Copy out each line in the material below that has the word "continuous".

DATASET EXCERPTS

========

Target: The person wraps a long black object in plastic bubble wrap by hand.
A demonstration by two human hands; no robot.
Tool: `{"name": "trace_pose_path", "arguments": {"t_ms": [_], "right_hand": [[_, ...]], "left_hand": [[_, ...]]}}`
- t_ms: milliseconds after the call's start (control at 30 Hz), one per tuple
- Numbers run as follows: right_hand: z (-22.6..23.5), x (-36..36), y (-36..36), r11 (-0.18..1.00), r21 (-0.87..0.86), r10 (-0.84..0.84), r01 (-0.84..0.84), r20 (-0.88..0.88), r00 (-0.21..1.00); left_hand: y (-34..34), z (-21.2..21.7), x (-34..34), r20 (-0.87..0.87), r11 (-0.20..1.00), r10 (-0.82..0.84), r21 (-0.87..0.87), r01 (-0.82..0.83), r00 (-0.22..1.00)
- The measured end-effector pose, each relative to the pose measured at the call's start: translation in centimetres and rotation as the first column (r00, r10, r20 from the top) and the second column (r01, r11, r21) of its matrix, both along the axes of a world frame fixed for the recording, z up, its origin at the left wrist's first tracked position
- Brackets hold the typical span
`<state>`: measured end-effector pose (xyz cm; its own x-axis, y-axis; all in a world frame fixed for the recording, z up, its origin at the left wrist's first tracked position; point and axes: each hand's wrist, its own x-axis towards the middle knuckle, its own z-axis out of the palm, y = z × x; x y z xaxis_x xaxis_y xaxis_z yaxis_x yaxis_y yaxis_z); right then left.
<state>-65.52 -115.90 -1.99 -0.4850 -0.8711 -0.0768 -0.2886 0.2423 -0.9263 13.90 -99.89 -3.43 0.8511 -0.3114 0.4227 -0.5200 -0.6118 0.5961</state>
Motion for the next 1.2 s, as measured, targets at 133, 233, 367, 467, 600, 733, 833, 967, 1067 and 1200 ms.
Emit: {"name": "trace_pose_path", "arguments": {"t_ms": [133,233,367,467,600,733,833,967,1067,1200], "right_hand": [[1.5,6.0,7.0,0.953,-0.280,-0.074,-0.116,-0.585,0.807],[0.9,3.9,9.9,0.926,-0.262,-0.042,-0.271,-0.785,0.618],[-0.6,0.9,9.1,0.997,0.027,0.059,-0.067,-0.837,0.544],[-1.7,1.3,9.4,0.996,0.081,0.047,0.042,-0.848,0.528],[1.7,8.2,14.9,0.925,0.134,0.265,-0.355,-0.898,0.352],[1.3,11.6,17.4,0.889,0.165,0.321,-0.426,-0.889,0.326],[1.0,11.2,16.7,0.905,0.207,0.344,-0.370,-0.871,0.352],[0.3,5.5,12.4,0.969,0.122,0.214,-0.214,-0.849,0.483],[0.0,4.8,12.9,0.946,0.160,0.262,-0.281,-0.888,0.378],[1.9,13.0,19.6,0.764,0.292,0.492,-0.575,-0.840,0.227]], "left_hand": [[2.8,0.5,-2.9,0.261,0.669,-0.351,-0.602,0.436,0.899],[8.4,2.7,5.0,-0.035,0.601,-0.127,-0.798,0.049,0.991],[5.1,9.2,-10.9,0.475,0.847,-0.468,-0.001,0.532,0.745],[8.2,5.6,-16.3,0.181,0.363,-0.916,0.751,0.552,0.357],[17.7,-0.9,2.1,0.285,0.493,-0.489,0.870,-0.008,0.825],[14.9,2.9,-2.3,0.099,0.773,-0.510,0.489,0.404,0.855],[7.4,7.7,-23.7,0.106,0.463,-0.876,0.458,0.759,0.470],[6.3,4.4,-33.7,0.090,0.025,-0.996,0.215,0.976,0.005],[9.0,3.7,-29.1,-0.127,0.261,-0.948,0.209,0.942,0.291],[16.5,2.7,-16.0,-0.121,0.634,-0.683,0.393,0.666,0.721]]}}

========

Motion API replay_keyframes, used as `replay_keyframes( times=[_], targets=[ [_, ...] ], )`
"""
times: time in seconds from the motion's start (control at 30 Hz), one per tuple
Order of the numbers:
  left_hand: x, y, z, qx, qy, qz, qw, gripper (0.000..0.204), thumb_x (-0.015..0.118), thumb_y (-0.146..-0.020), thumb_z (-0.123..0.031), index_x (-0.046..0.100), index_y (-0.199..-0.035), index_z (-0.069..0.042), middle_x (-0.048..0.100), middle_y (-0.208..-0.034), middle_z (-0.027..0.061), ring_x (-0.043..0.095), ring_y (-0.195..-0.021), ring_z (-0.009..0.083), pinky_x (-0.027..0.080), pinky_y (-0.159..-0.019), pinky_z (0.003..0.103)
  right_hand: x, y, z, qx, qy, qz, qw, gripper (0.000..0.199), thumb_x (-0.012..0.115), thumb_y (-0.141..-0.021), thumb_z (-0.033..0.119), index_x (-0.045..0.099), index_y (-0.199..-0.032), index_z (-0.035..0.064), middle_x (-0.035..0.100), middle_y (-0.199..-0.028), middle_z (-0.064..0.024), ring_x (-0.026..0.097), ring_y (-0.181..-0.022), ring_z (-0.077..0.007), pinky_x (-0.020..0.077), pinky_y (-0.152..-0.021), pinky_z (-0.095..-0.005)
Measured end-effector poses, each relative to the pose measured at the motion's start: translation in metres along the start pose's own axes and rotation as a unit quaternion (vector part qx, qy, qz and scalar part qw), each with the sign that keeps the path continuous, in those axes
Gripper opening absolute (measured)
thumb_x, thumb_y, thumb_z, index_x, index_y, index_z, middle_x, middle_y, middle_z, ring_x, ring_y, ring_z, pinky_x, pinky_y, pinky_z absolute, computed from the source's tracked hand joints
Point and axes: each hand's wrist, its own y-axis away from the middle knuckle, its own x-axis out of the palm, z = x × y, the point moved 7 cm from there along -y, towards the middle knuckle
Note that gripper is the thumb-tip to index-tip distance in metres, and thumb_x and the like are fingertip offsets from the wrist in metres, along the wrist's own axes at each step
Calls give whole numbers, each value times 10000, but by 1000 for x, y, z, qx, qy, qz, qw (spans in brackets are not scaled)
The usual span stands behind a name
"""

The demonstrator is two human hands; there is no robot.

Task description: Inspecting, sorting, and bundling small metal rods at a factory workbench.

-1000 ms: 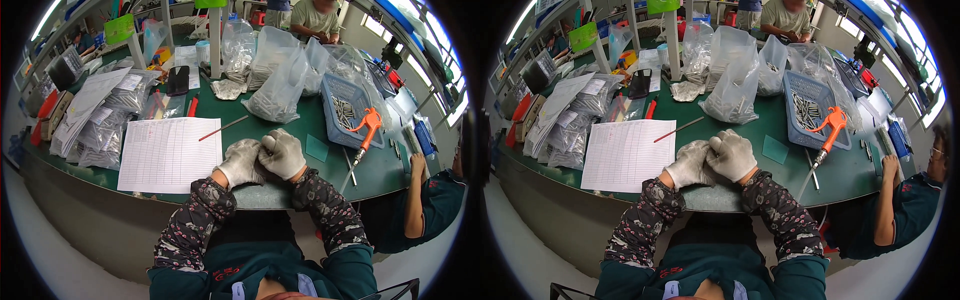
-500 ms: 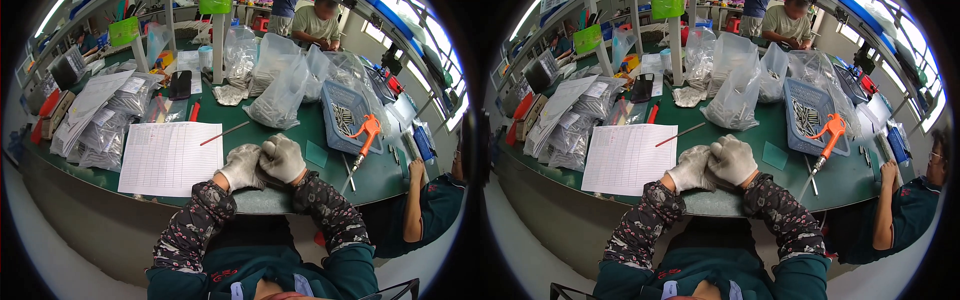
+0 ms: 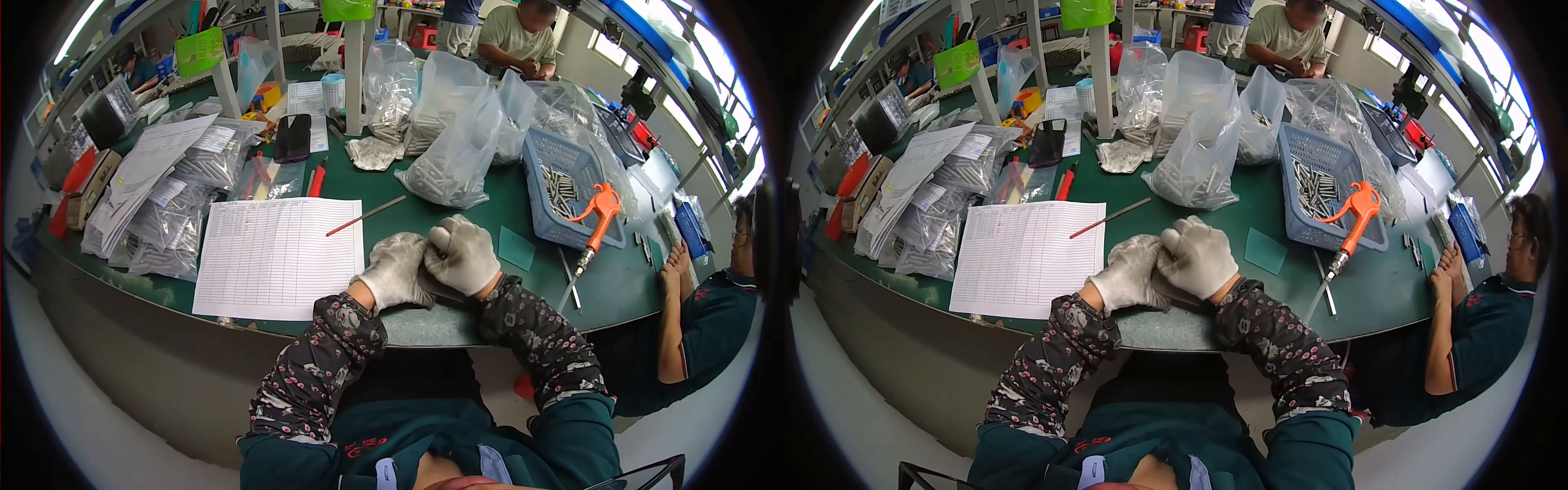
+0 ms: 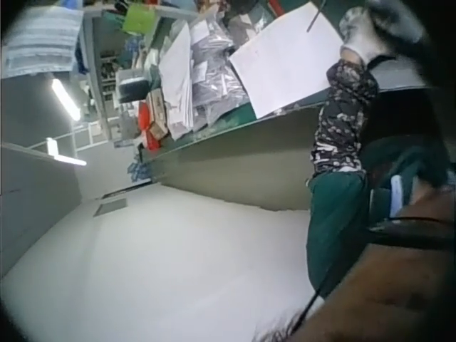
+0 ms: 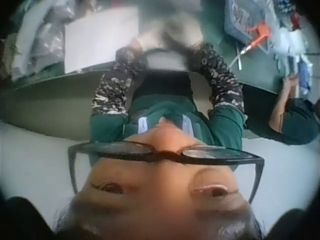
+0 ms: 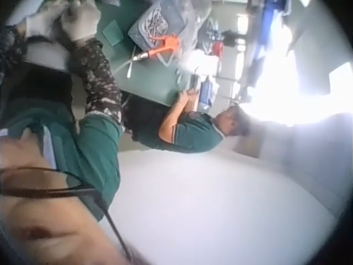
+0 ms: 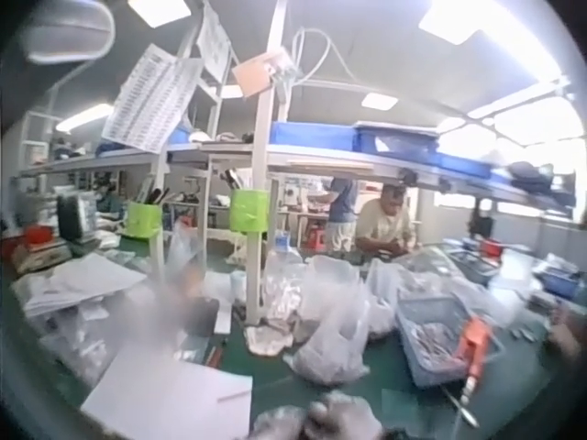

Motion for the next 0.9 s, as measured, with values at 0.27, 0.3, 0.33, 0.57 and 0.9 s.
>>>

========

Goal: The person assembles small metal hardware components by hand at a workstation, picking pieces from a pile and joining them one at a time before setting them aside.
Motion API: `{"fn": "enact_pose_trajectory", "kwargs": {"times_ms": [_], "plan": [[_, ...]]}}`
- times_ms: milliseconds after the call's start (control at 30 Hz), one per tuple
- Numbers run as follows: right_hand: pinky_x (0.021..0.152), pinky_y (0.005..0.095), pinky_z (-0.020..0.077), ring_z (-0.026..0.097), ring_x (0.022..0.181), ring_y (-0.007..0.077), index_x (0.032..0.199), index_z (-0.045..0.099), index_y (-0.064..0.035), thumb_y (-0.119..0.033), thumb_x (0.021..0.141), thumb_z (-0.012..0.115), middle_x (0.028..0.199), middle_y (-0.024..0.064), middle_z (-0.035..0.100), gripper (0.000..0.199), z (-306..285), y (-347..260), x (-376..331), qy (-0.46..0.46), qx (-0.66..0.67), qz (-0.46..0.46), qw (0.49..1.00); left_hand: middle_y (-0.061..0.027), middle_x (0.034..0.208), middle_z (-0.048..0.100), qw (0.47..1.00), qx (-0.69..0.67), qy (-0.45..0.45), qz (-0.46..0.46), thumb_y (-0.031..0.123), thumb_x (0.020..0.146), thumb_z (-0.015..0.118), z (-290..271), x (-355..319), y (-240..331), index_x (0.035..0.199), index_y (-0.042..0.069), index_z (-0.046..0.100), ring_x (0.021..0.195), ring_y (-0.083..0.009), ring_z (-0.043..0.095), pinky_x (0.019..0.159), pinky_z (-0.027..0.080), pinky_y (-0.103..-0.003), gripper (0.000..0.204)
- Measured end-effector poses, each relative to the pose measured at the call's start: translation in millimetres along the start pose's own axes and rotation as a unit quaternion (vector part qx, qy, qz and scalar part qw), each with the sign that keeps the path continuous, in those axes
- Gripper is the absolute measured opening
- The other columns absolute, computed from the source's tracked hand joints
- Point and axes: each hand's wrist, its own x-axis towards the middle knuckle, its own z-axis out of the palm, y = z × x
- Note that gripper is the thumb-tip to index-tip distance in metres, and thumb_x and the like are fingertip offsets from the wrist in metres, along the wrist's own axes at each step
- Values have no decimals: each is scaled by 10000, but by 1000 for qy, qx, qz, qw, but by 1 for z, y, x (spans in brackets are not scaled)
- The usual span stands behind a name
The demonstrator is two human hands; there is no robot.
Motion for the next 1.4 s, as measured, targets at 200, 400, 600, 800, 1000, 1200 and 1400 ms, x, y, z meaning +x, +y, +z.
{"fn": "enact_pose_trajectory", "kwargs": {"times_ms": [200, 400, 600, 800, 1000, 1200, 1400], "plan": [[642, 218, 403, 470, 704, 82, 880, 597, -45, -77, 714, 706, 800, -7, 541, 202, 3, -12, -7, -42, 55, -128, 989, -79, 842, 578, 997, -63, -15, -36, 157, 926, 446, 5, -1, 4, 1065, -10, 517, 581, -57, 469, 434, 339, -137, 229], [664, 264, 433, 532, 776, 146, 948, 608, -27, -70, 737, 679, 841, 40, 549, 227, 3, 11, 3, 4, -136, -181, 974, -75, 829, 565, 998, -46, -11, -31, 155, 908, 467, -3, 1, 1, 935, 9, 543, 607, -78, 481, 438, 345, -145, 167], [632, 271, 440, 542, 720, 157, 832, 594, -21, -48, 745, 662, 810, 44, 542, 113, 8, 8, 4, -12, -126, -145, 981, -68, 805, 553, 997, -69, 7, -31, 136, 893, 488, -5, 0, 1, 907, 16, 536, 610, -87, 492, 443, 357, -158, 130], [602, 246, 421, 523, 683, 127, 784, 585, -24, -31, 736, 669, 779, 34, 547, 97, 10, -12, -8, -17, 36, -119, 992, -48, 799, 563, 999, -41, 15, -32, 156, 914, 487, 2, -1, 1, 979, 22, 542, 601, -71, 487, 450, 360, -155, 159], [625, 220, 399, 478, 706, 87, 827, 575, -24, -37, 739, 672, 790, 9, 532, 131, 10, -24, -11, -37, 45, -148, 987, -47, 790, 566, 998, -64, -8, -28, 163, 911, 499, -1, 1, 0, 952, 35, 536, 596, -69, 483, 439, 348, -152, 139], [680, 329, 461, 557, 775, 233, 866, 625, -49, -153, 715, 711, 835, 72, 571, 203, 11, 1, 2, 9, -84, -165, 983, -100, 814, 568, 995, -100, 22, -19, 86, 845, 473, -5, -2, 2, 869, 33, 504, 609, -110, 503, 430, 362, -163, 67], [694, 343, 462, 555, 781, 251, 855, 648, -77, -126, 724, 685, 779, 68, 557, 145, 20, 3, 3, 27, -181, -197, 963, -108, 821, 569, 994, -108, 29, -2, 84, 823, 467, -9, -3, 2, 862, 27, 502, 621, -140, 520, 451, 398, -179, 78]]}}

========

TASK RESPONSE
Measured end-effector poses, each relative to the pose measured at the motion's start: translation in metres along the start pose's own axes and rotation as a unit quaternion (vector part qx, qy, qz and scalar part qw), each with the sign that keeps the path continuous, in those axes
- Measured end-effector poses, each relative to the pose measured at the call's start: translation in millimetres along the start pose's own axes and rotation as a unit quaternion (vector part qx, qy, qz and scalar part qw), each with the sign that keeps the path continuous, in those axes

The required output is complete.